A loss of consciousness was observed in the patient. Reversible posterior leukoencephalopathy syndrome (RPLS) has been associated with 5-FU administration (12,13). Additionally, reduced ATP levels impair the urea cycle, leading to hyperammonemia (10,14), which can cause encephalopathy. Hyperammonemia was observed in this case; however, the symptoms resolved rapidly after the correction of acidosis with sodium bicarbonate. On the third day after the onset of lactic acidosis, brain MRI revealed no edematous changes in the occipital and parietal white matter characteristics of RPLS, and no abnormalities other than brain metastases were observed.
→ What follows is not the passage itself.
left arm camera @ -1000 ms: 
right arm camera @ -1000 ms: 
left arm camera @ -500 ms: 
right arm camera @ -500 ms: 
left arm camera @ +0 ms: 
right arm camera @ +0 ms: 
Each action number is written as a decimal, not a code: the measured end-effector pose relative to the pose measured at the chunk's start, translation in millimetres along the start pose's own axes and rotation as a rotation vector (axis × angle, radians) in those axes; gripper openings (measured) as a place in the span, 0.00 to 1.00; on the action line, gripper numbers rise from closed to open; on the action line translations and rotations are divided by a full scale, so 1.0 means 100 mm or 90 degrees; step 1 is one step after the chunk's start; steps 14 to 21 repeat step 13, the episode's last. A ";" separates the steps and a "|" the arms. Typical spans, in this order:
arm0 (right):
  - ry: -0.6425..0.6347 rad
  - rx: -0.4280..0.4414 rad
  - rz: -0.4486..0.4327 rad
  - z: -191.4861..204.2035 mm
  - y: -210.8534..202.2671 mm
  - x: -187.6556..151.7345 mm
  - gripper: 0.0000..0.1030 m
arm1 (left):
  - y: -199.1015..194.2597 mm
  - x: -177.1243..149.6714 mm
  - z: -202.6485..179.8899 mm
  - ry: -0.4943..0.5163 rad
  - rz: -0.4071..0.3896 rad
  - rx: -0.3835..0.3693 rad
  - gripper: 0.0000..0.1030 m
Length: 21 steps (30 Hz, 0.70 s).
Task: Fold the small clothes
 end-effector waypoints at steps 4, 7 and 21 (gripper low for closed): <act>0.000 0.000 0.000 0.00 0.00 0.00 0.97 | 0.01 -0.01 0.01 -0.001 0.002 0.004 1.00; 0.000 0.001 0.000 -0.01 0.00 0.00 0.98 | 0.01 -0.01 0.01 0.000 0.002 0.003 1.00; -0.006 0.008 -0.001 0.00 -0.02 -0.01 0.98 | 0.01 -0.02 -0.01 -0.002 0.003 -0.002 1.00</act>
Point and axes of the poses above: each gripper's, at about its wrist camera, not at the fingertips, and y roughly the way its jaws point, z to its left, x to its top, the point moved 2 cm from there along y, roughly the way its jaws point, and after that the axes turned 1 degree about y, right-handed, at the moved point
Thus, RPLS and hyperammonemia were unlikely to be the primary causes. To further contextualize this case, we compared our case with previously reported cases of 5-FU-associated lactic acidosis. As shown in Table 2, although the patient characteristics and lactate levels varied among cases, lactic acidosis typically developed during or shortly after the administration of 5-FU, even at standard or reduced doses. Our patient shared several features with previously reported cases, including significant lactate elevation and a favorable response to supportive care. However, the recurrence of lactic acidosis despite thiamine supplementation is unique. This comparison highlights the importance of the early recognition and management of 5-FU-associated lactic acidosis, even in patients with atypical backgrounds. The loss of consciousness and convulsions were attributed to lactic acidosis. Seizures were also suspected to be related to brain metastasis, leading to the administration of anticonvulsants and the initiation of brain radiation therapy after the fourth chemotherapy cycle. In the present case, mitochondrial encephalomyopathy, lactic acidosis, and stroke-like episodes (MELAS) were considered in the differential diagnosis; however, the patient did not exhibit characteristic features such as recurrent headaches, vomiting, psychiatric symptoms, short stature, diabetes, hearing loss, or cardiomyopathy. The patient had no relevant family history. Dihydropyrimidine dehydrogenase (DPD) deficiency was also considered in the differential diagnosis; however, genetic testing was not performed.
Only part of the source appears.